Pediatric kidney transplant patients may experience quality-of-life difficulties that underscore the importance of screening transplant recipients for psychosocial function, according to Children's research presented during the 10th Congress of the International Pediatric Transplant Association.
About 2,000 children and adolescents younger than 18 are on the national waiting list for an organ transplant, according to the Department of Health and Human Services, with most infants and school-aged children waiting for a heart, liver or kidney and most children older than 11 waiting for a kidney or liver. In 2018, 1,895 U.S. children received transplants.

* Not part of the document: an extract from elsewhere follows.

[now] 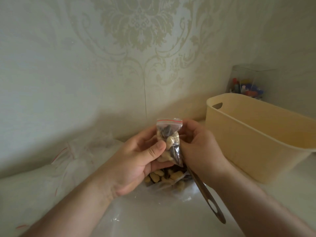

The research team at Children's National wanted to hear directly from kids about their quality of life after kidney transplant in order to tailor timely interventions to children. Generally, recipients of kidney transplants have reported impaired quality of life compared with healthy peers, with higher mental health difficulties, disrupted sleep patterns and lingering pain. The Children's team measured general health-related quality of life using a 23-item PedsQL Generic Core module and measured transplant-related quality of life using the PedsQL- Transplant Module. The forms, which can be used for patients as young as 2, take about five to 10 minutes to complete and were provided to the child, the parent or the primary care giver - as appropriate - during a follow-up visit after the transplant.
When the study team reviewed reports given by parents, they found their descriptions sometimes differed in striking ways from the children's answers.
"Parents report lower values on emotional functioning, social functioning and total core quality of life, indicating that parents perceive their children as having more difficulties across these specific domains than the patients' own self reports do," Amatya adds.